Quantitative comparative phosphoproteomics to decipher signal transduction

Adaptation to changing environmental conditions takes place rapidly in all living organisms: cells must respond to a wide variety of signals. Through successive protein phosphorylation and de-phosphorylation steps, signal transduction cascades mediate between the perception of the extracellular conditions and the adaptation of intracellular processes. The first event after the perception of the external signal is the auto-phosphorylation of a receptor kinase, which, on its turn, phosphorylates down-stream targets, mainly kinase cascades. The downstream effectors, mitogen-activated protein kinases (MAPKs) and other kinases, regulate the activity of transcription factors, metabolic enzymes and other factors, thereby initiating the fungal adaptive response. Understanding these adaptive responses requires deciphering early phosphorylation events. While global proteomic analyses have been improved over decades, the global study of protein (de)phosphorylation events in living organisms only became possible recently. Significant advances in mass spectrometry based phosphoproteomics have taken place, including phosphopeptide enrichment, detection and quantification, and phosphorylation site localization. Reports of fungal phosphoproteomic studies are increasing, but those dealing with filamentous ascomycetes are still rare. The first phosphoproteomic study of kinase dependent phosphorylation events has been reported for the model fungus Neurospora crassa. In Botrytis cinerea, phosphoproteomics have been used to study the global phosphoprotein content in axenic culture and the differential phosphorylation profiles between mycelia grown on glucose or tomato-cell wall as carbon-source. We have undertaken a comparative proteomics and phosphoproteomics study of the B. cinerea osmosensing pathway challenged by the fungicide fludioxonil. We compared mutants of the sensor histidine-kinase Bos1 and of the MAPK Sak1 to the parental wild-type. Strains were exposed (or not) to fludioxonil for 15 min. during exponential in vitro growth. Shotgun proteomics revealed considerable differences in protein content among the strains, but no treatment effect.
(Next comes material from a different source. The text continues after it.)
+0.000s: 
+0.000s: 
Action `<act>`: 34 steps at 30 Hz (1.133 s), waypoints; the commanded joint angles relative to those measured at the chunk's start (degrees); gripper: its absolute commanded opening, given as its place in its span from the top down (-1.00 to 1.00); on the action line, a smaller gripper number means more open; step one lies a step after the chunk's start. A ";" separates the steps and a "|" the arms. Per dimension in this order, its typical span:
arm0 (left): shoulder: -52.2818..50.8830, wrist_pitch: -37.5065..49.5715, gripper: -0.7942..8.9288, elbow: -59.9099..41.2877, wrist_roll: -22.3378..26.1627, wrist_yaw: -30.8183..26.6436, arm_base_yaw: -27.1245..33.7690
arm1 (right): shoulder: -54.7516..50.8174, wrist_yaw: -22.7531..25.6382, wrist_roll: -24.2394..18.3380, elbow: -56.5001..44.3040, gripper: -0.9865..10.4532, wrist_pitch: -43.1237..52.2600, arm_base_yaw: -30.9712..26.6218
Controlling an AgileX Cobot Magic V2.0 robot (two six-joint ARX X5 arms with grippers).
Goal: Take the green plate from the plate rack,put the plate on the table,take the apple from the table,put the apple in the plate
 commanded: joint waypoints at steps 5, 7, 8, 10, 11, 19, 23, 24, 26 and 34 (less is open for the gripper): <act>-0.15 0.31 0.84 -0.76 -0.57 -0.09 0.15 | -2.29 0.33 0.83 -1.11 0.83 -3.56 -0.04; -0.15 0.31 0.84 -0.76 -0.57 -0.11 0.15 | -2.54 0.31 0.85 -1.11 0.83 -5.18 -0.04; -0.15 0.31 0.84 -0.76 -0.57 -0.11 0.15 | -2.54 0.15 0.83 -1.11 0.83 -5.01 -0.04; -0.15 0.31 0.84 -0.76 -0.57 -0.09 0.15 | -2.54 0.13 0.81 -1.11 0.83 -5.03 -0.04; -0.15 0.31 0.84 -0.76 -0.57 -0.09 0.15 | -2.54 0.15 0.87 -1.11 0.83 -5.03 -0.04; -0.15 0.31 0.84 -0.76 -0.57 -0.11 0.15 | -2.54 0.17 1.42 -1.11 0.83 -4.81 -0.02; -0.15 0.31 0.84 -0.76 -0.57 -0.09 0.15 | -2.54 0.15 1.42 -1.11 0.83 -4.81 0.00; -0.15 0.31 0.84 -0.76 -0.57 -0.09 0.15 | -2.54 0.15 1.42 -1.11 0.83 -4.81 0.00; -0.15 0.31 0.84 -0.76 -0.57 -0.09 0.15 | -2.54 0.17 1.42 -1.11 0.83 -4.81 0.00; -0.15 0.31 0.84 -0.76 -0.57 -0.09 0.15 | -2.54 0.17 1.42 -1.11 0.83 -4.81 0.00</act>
These results indicate a strong transcriptional and/or translational regulation under Bos1 and Sak1 control, respectively, under standard conditions. Quantitative phosphoproteomics revealed a clear response to the fludioxonil treatment as well as (de)phosphorylation events controlled by Bos1, Sak1, or both

Comparative proteomics and phosphoproteomics to decipher signal transduction in Botrytis cinerea.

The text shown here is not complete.